#### [TASK BRIEF]
State how many lines in the listing below contain the word "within", with no other words.

#### [EXERCISE DATA]
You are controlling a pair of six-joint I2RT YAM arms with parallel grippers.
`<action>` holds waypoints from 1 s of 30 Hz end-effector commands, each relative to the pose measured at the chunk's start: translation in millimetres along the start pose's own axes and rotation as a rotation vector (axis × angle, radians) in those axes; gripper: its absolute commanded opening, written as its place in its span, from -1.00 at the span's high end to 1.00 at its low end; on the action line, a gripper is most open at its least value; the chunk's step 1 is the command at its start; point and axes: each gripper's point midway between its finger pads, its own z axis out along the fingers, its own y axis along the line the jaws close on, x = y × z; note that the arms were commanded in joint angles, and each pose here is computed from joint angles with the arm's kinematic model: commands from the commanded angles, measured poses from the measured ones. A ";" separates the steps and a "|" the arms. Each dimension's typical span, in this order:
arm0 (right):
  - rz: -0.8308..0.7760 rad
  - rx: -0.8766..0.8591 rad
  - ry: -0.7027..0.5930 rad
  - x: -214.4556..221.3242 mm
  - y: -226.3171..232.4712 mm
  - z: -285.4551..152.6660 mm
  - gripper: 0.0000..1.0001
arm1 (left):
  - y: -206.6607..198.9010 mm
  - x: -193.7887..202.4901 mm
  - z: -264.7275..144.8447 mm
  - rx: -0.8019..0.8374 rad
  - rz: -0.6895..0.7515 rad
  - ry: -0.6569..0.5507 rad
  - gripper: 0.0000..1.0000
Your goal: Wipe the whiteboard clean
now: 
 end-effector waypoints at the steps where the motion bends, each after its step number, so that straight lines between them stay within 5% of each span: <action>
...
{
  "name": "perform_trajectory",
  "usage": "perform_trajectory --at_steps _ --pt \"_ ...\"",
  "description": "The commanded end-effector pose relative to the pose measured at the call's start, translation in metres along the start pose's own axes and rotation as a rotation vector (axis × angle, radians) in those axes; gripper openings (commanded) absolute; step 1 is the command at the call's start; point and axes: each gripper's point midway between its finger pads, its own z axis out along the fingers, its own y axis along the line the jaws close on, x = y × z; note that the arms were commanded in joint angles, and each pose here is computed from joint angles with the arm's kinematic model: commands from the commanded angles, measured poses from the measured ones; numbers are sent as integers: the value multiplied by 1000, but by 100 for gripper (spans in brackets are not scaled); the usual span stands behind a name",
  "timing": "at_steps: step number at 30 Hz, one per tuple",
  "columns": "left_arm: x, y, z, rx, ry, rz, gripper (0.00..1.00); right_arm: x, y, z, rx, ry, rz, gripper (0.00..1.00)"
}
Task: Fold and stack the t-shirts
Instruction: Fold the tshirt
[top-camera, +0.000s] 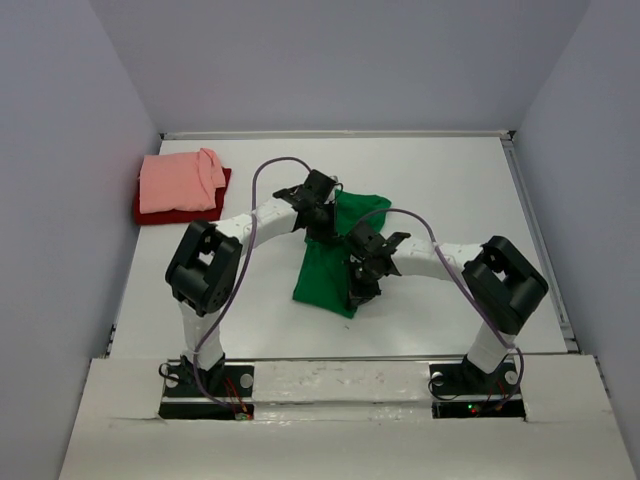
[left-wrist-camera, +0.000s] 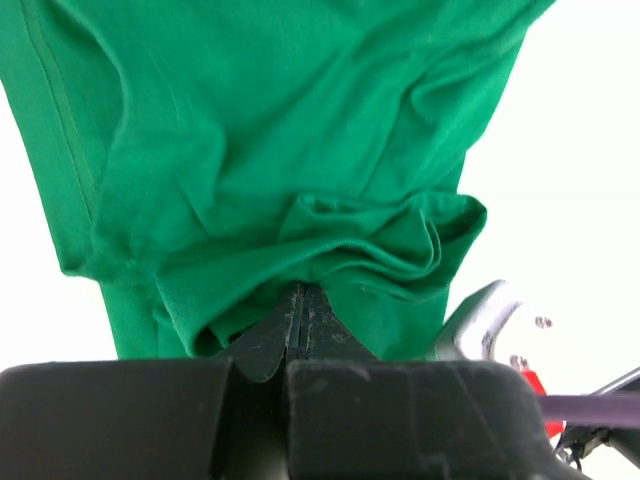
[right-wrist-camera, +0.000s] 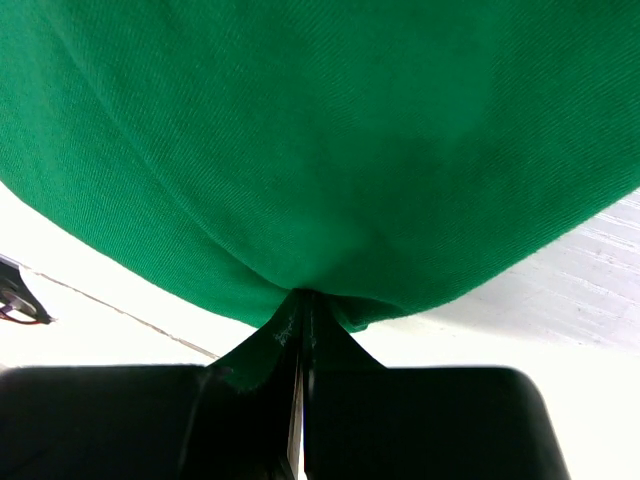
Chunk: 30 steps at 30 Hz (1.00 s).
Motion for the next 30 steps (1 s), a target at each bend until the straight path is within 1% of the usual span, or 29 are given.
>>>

#### [RESPONSE TO THE EXERCISE]
2